:: Problem ::
Copy each line of the records below, from the first through the one that contains "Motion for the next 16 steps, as", exactly as written.

Excerpts from a dataset
※ ※ ※
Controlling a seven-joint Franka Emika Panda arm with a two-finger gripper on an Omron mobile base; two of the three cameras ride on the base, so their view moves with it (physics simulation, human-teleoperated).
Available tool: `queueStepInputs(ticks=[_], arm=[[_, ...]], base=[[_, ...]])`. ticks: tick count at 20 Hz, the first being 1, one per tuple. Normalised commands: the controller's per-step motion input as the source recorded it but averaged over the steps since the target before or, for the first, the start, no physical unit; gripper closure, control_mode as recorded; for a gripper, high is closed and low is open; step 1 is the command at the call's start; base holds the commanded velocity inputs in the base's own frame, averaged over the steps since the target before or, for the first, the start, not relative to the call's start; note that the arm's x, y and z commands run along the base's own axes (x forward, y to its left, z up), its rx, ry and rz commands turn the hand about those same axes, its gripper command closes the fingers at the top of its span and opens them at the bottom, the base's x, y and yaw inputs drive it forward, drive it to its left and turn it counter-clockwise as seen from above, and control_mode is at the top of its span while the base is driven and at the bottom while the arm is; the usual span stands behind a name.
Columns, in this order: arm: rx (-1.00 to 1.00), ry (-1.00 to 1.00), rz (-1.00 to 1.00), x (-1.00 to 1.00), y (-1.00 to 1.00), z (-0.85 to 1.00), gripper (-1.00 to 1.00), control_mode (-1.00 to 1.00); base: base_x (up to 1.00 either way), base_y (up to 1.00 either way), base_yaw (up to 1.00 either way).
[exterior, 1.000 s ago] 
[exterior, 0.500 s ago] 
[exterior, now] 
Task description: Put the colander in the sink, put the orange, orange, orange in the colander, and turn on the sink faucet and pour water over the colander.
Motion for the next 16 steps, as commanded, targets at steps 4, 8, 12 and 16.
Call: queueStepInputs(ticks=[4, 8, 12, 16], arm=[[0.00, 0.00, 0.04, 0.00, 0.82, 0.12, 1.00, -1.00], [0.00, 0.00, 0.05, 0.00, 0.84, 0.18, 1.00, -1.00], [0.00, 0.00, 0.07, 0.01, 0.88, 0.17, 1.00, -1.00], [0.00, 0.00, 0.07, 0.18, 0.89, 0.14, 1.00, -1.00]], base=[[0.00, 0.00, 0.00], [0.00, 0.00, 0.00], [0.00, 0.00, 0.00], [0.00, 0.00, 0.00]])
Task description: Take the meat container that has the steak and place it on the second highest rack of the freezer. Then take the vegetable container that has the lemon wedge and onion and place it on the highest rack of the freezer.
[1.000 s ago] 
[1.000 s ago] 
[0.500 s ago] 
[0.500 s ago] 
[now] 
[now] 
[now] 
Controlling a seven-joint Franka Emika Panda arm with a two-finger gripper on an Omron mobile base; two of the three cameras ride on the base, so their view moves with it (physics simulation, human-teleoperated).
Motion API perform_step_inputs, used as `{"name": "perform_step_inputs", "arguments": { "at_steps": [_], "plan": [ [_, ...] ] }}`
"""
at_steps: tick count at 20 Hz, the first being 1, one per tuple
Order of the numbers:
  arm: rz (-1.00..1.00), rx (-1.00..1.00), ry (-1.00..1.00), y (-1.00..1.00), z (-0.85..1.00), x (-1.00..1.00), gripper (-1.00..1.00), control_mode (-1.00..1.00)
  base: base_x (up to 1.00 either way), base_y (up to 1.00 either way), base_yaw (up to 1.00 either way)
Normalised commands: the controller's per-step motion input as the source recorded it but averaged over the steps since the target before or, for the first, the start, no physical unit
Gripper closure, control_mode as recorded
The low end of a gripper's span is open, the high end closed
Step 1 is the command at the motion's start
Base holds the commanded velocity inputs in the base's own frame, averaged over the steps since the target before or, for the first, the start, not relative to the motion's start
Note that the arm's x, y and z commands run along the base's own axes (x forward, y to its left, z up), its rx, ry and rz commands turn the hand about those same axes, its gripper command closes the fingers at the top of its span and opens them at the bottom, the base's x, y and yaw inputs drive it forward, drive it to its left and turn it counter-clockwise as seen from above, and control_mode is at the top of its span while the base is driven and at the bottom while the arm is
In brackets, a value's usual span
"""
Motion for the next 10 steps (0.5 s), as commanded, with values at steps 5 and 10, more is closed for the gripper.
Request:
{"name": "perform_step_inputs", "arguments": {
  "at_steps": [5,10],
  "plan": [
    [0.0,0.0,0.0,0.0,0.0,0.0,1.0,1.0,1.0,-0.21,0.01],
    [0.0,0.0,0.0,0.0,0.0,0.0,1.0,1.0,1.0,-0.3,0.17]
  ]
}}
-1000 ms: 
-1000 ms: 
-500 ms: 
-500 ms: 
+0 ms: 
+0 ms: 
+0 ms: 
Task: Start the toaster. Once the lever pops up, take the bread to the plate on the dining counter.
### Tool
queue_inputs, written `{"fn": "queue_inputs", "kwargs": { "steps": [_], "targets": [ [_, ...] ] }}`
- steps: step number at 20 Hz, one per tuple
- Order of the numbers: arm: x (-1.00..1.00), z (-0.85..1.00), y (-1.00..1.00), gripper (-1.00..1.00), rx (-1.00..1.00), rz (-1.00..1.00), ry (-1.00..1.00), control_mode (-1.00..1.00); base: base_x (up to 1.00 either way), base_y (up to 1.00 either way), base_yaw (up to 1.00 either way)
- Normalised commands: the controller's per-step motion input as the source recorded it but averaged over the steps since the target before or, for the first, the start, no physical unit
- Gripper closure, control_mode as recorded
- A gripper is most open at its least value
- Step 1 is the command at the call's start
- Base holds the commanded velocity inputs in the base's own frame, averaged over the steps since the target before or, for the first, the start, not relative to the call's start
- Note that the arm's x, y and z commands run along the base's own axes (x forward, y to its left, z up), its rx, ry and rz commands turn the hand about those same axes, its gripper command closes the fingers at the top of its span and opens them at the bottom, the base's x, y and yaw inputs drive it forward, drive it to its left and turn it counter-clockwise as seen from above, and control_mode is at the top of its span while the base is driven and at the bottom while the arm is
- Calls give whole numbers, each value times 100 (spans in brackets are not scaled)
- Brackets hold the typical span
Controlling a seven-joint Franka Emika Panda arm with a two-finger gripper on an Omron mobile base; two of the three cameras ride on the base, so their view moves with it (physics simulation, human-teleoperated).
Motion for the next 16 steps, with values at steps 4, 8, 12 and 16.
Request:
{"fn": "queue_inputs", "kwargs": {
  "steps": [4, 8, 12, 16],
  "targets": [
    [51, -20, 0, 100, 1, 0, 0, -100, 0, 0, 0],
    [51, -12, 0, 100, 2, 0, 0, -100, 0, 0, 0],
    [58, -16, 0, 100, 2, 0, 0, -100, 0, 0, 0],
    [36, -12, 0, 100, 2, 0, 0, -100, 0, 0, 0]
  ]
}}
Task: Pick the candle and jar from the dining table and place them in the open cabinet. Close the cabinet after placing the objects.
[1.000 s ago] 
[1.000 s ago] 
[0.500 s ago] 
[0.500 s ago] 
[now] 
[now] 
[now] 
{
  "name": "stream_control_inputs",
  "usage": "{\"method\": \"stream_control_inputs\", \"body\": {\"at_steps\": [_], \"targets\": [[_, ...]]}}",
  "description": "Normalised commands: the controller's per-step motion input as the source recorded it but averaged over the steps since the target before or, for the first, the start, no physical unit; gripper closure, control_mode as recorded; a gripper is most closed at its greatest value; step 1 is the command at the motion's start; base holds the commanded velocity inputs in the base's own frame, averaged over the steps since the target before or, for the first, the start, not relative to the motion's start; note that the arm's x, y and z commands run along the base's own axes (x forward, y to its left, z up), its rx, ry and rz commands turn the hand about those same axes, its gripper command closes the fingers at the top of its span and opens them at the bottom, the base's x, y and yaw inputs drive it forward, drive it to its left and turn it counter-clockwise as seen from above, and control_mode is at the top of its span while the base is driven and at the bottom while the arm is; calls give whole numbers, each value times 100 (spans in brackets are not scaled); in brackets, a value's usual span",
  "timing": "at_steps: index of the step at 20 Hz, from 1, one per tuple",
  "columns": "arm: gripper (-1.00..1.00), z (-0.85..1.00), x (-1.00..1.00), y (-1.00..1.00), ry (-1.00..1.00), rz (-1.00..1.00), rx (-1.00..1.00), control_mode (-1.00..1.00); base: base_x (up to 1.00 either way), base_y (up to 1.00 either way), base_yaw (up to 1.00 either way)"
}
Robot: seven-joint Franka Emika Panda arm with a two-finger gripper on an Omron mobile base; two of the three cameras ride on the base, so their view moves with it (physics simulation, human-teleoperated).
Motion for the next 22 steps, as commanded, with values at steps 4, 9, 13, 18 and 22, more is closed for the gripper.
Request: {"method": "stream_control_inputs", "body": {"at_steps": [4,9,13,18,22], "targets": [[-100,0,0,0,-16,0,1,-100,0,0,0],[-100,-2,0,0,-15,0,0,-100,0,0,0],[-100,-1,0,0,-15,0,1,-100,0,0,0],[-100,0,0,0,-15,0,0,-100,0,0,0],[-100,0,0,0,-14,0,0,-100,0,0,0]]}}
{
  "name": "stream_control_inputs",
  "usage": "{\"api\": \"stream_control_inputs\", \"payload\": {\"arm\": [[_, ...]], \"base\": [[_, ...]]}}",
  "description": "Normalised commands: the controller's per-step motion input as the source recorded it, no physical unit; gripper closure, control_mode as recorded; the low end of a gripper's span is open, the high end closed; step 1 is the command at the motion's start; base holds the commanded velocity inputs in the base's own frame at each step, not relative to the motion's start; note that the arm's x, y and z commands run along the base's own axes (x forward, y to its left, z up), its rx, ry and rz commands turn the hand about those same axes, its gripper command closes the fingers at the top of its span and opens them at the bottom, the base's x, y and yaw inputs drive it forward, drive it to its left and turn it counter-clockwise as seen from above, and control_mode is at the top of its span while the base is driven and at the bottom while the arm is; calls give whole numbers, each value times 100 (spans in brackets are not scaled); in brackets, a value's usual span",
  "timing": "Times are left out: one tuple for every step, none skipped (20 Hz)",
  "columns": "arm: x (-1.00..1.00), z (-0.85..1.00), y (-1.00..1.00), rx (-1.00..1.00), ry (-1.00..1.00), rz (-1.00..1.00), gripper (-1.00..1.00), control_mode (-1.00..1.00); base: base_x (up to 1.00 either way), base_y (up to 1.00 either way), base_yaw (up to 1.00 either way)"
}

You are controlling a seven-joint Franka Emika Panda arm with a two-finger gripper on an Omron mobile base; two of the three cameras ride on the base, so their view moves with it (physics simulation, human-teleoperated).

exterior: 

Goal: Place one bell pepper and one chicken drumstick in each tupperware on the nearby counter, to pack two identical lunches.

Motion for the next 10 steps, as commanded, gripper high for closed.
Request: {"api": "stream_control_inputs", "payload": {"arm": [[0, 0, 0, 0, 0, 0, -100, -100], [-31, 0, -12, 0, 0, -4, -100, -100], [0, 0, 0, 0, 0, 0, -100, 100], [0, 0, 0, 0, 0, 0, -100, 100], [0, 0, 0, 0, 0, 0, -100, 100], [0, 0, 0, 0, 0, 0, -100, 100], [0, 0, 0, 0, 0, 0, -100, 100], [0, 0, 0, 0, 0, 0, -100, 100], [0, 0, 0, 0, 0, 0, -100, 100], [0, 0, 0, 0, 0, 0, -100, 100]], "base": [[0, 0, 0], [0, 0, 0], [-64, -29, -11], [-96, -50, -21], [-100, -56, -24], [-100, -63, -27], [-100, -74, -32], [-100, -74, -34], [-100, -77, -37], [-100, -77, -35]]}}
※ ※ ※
:: Task solution ::
Controlling a seven-joint Franka Emika Panda arm with a two-finger gripper on an Omron mobile base; two of the three cameras ride on the base, so their view moves with it (physics simulation, human-teleoperated).
Available tool: `queueStepInputs(ticks=[_], arm=[[_, ...]], base=[[_, ...]])`. ticks: tick count at 20 Hz, the first being 1, one per tuple. Normalised commands: the controller's per-step motion input as the source recorded it but averaged over the steps since the target before or, for the first, the start, no physical unit; gripper closure, control_mode as recorded; for a gripper, high is closed and low is open; step 1 is the command at the call's start; base holds the commanded velocity inputs in the base's own frame, averaged over the steps since the target before or, for the first, the start, not relative to the call's start; note that the arm's x, y and z commands run along the base's own axes (x forward, y to its left, z up), its rx, ry and rz commands turn the hand about those same axes, its gripper command closes the fingers at the top of its span and opens them at the bottom, the base's x, y and yaw inputs drive it forward, drive it to its left and turn it counter-clockwise as seen from above, and control_mode is at the top of its span while the base is driven and at the bottom while the arm is; the usual span stands behind a name.
Columns, in this order: arm: rx (-1.00 to 1.00), ry (-1.00 to 1.00), rz (-1.00 to 1.00), x (-1.00 to 1.00), y (-1.00 to 1.00), z (-0.85 to 1.00), gripper (-1.00 to 1.00), control_mode (-1.00 to 1.00); base: base_x (up to 1.00 either way), base_y (up to 1.00 either way), base_yaw (up to 1.00 either way).
[exterior, 1.000 s ago] 
[exterior, 0.500 s ago] 
[exterior, now] 
Task description: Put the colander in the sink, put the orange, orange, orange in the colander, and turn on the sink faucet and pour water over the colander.
Motion for the next 16 steps, as commanded, targets at steps 4, 8, 12 and 16.

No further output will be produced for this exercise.